Though Noam Chomsky has made his name as arguably the foremost political dissident of the last half a century, his intellectual legacy is firstly as a linguist. At the age of 92, he continues to talk the talk. Credit: File photo.

Noam Chomsky believes China’s strategic power could be growing in a very dangerous way.

The American linguist, philosopher, historian, political dissident and social critic, who is sometimes called “the father of modern linguistics,” says China could be amassing most of the world’s rare earth elements (REEs) and could eventually pressure other countries with a near monopoly.

“If China gains a near-monopoly over rare earths, they will be in a powerful position to influence choices and policies of other states, if they choose to,” the 92-year-old told Entrepreneur online.

“From China’s point of view, it certainly makes sense to try to gain as much control as they can of rare strategic minerals, enhancing their near monopoly over rare earths.”

According to the US Geological Survey, REE-related components in high technology devices include smart phones, digital cameras, computer hard disks, fluorescent and light-emitting-diode (LED) lights, flat screen televisions, computer monitors and electronic displays.

More importantly, large quantities of some REEs are used in defense technologies, such as fighter jets and laser parts.

They are also used in magnets, electric car batteries and special steel alloys.

These magnets are used in a variety of conventional automotive subsystems, such as power steering, electric windows, power seats and audio speakers.

According to the US Geological survey, China currently accounts for 80% of rare earth imports — a fact that is rather frightening to rival nations. 

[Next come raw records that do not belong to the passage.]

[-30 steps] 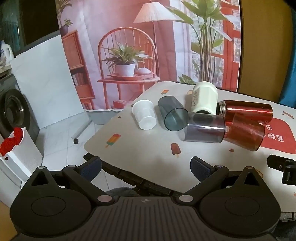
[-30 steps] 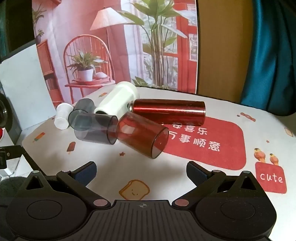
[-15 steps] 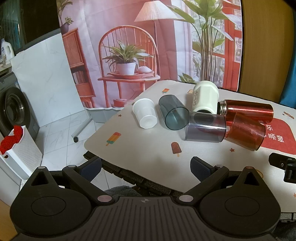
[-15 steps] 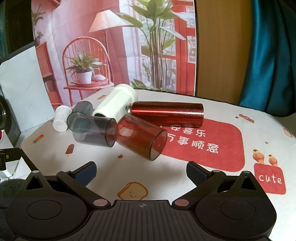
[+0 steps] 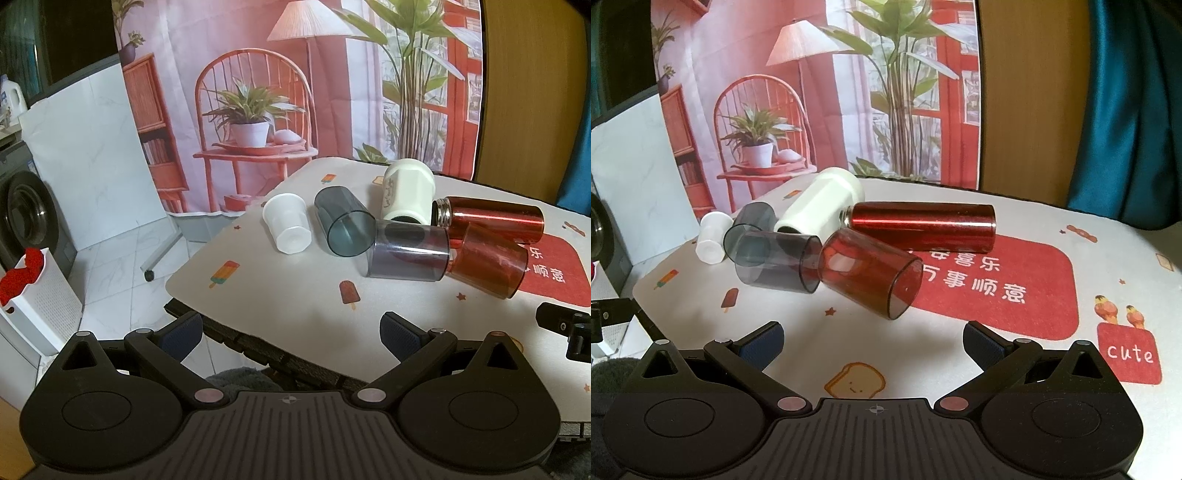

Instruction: Flip cup upright

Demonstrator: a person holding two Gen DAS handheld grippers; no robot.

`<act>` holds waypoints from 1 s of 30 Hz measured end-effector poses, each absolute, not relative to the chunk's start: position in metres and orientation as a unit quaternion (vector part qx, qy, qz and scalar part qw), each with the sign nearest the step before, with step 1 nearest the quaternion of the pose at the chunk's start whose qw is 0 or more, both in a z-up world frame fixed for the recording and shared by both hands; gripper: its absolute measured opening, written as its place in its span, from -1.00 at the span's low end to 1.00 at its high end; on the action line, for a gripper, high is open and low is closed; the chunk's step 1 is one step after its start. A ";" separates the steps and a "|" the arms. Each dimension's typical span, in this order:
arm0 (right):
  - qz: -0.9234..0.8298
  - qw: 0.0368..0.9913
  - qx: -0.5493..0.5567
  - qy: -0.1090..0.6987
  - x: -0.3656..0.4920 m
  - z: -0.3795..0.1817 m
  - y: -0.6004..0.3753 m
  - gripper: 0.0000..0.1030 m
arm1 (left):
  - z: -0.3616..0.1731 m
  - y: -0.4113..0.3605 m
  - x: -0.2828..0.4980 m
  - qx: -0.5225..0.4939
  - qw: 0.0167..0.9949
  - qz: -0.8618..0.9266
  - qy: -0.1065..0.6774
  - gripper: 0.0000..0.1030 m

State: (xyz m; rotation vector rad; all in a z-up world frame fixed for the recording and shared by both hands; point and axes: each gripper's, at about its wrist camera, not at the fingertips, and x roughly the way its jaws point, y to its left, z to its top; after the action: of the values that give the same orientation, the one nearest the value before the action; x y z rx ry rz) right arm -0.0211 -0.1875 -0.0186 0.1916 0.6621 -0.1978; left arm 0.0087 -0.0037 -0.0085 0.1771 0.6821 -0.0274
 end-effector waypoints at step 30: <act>-0.098 0.935 0.097 0.326 -0.021 -0.025 -0.188 1.00 | -0.008 -0.002 0.009 0.085 0.937 -0.016 0.339 1.00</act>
State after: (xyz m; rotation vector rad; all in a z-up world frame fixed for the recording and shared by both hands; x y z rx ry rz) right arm -0.0214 -0.1880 -0.0248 0.1988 0.6674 -0.2011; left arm 0.0093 -0.0022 -0.0085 0.1737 0.6928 -0.0331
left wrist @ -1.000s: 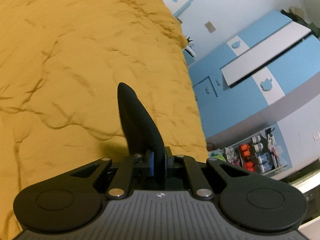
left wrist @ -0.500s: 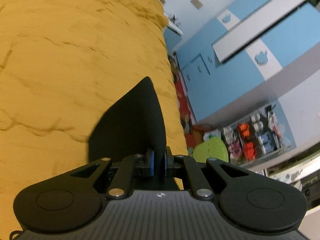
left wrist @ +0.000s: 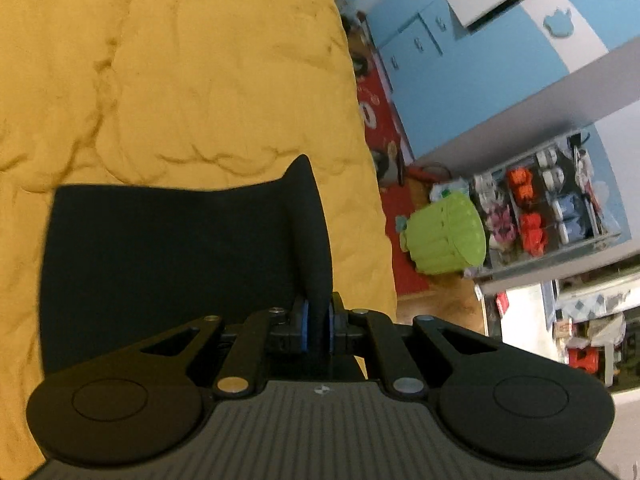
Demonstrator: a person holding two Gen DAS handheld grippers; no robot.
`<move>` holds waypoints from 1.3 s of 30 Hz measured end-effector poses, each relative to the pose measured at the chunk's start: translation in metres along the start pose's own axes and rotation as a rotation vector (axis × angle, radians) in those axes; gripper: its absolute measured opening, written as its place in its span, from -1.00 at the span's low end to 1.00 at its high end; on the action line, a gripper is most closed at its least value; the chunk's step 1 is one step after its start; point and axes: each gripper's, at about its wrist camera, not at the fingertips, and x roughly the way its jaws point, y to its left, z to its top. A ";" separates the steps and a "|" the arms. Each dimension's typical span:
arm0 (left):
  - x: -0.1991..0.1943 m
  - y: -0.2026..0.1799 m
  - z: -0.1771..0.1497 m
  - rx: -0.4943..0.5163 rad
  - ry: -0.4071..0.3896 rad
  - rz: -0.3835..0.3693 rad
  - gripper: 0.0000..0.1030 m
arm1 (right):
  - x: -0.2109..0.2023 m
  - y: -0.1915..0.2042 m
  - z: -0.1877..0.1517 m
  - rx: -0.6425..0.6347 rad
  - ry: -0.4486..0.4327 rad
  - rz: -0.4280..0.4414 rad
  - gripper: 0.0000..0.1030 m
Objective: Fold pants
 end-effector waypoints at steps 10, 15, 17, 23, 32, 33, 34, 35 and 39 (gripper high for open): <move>-0.057 0.013 -0.005 0.133 -0.071 -0.090 -0.45 | -0.006 -0.001 -0.003 0.089 0.003 0.046 -0.89; -0.093 0.057 -0.020 0.153 -0.156 -0.041 -0.44 | -0.011 -0.012 -0.011 0.191 0.006 0.072 -0.30; -0.102 0.077 -0.029 0.133 -0.174 -0.039 -0.44 | -0.008 -0.018 -0.016 0.247 0.015 0.082 -0.30; -0.113 0.133 -0.051 0.036 -0.179 -0.024 -0.44 | 0.005 -0.023 -0.025 0.359 0.047 0.120 -0.62; -0.118 0.164 -0.056 -0.027 -0.205 -0.022 -0.44 | -0.011 0.021 0.036 0.159 -0.007 0.090 -0.91; -0.118 0.165 -0.058 -0.025 -0.207 -0.028 -0.44 | -0.017 0.027 0.045 0.134 -0.022 0.097 -0.91; -0.119 0.166 -0.059 -0.024 -0.211 -0.032 -0.44 | -0.021 0.029 0.052 0.117 -0.029 0.090 -0.91; -0.120 0.171 -0.063 -0.022 -0.213 -0.037 -0.44 | -0.024 0.029 0.055 0.103 -0.025 0.073 -0.91; -0.107 0.174 -0.064 -0.015 -0.189 -0.031 -0.46 | 0.009 0.002 0.034 0.115 0.107 -0.056 -0.92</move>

In 2020, the Department of Defense provided a US$9.6 million grant to MP Materials, a Las Vegas-based mining company partially owned by Shenghe Resources, a Chinese state-controlled entity whole largest shareholder is a research institute within the country’s ministry of natural resources, Entrepreneur reported.

That funding came after then-president Donald Trump issued an executive order (EO) to “reduce the nation’s vulnerability to disruptions in the supply of critical minerals.”

Trump cited dependency on China in the EO, declaring it a “national emergency.”

Pini Althaus, CEO of USA Rare Earth called the EO “an important step” in ensuring the US is free from price manipulation and other aggressive economic maneuvers, particularly those perpetrated by China.

“It also addresses supply chain vulnerabilities based on our ability to source the critical materials we need for defense and manufacturing,” says Althaus.

But some critics are saying it’s too little too late, even though it is driving production in faraway places such as Australia and Canada.

For example, according to Reuters, Lynas Rare Earths Ltd. said last week it got a AUS$14.8 million (US$10.9 million) grant from Australia to commercialize a new mineral refining process that produces high-purity rare-earth carbonate.

In Canada, the Nechalacho REE project being developed by Avalon Rare Metals in Thor Lake, Northwest Territories, is one of the world’s most advanced and large heavy rare earth development projects.

Chomsky described private American businesses like MP Materials courting China-influenced companies as “normal capitalist logic,” adding that Trump “apparently didn’t care about the Department of Defense’s support for China.”

“US government support for Chinese efforts is slight in scale and indirect, though support for US businesses in which the major Chinese rare earth producer has a share,” Chomsky told Entrepreneur.

“The fact that it takes place indicates that US planners seem not to have accorded high priority to these issues.”

Rare earth metals are actually more abundant than their name suggests but extracting, processing and refining are tricky for a myriad of technical and environmental reasons.

These 17 elements — which are subdivided into the light rare earths and heavy rare earths subsets based on their atomic weights — exist in natural deposits globally.

The US has no domestic production for 14 of the critical minerals and is completely dependent on imports to supply its demand of those items.

While China is dominant now, in the decades before the 1980s it was the US that held a majority stake in this metals market, CNBC reported.

That changed as production growth abroad and mounting environmental pressures at home shifted production overseas and also offered cheaper labor costs. 

According to a 2018 report from the Department of Defense (DOD), China “strategically flooded the global market” with rare earths at cheaper prices to drive out and deter current and future competitors. 

As the US seeks to reduce its dependence, China is shoring up its dominance by more closely regulating its domestic resources, while at the same time expanding ties with businesses and projects worldwide. At the center of that global strategy is Shenghe Resources Holding Co.

According to, Shenghe, listed on the Shanghai Stock Exchange, has a market capitalization of $US4.6 billion (AUS$6.05 billion).

The company also holds 8% of New York-listed MP Materials Corporation, which operates the Mountain Pass REE mine in California, and which is the only significant producer of REEs in the US.

All of Mountain Pass’s concentrates are now shipped to Shenghe’s operations in China — a situation that doesn’t sit well with the DOD.

The Chinese company also owns 9.7% of Australian REE hopeful Greenland Minerals with its project in the eponymous Danish autonomous territory.